TRY IT
Produce exactly the lines from the one holding "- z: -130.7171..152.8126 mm" through the last line of the data below, with every picture left out.

STORED DATA
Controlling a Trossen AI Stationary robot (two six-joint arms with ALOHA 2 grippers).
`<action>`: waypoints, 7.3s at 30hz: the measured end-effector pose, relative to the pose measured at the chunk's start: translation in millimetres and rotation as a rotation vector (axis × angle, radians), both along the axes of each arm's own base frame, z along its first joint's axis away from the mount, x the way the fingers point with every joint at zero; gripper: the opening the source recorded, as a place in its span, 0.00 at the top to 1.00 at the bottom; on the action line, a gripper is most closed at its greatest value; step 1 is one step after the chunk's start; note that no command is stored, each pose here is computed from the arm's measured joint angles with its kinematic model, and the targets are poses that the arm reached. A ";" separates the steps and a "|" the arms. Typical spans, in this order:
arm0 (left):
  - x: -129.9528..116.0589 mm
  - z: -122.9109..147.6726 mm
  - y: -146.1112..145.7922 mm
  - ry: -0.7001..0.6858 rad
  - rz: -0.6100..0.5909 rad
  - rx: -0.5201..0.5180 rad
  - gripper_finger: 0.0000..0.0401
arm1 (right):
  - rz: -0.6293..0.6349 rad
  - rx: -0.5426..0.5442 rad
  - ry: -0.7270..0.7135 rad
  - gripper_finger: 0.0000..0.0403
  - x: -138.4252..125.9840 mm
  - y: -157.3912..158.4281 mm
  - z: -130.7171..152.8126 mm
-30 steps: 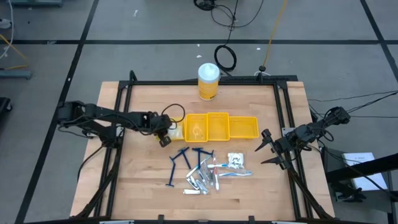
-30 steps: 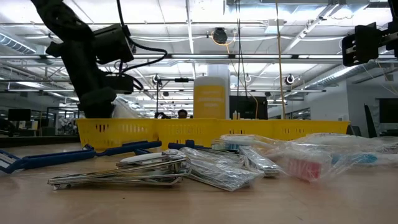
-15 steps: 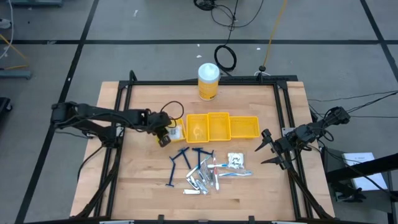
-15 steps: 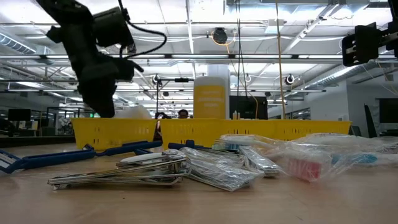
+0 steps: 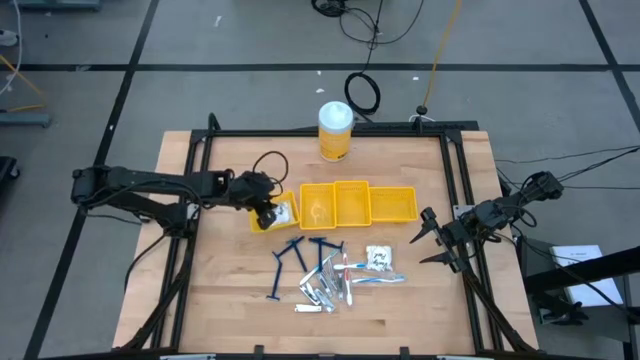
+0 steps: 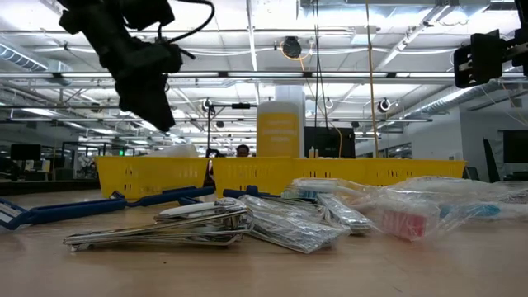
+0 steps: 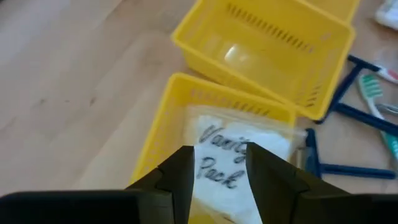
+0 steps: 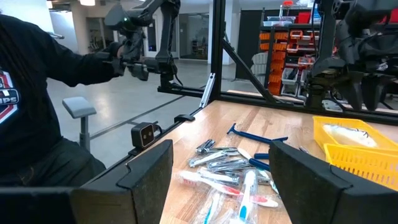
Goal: Pick & Place Travel size toiletries
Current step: Put the bottom vanity pack into the left yellow bin, then put the vanity pack into the left yellow bin
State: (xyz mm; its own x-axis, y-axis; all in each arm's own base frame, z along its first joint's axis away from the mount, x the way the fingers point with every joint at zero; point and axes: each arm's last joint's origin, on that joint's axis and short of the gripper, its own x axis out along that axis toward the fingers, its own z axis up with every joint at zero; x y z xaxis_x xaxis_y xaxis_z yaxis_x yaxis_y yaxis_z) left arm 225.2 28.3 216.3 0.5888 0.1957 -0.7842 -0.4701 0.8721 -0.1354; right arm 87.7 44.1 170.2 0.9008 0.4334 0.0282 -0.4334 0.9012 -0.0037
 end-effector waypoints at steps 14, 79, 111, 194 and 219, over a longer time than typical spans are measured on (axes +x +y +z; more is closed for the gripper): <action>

RESULT BELOW
  - z: -130.7171..152.8126 mm
-30 steps: 
-30 steps: 
-15 steps: 
-15 steps: 
+0 steps: 
+0 steps: 
+0 steps: 
+0 steps: 
Goal: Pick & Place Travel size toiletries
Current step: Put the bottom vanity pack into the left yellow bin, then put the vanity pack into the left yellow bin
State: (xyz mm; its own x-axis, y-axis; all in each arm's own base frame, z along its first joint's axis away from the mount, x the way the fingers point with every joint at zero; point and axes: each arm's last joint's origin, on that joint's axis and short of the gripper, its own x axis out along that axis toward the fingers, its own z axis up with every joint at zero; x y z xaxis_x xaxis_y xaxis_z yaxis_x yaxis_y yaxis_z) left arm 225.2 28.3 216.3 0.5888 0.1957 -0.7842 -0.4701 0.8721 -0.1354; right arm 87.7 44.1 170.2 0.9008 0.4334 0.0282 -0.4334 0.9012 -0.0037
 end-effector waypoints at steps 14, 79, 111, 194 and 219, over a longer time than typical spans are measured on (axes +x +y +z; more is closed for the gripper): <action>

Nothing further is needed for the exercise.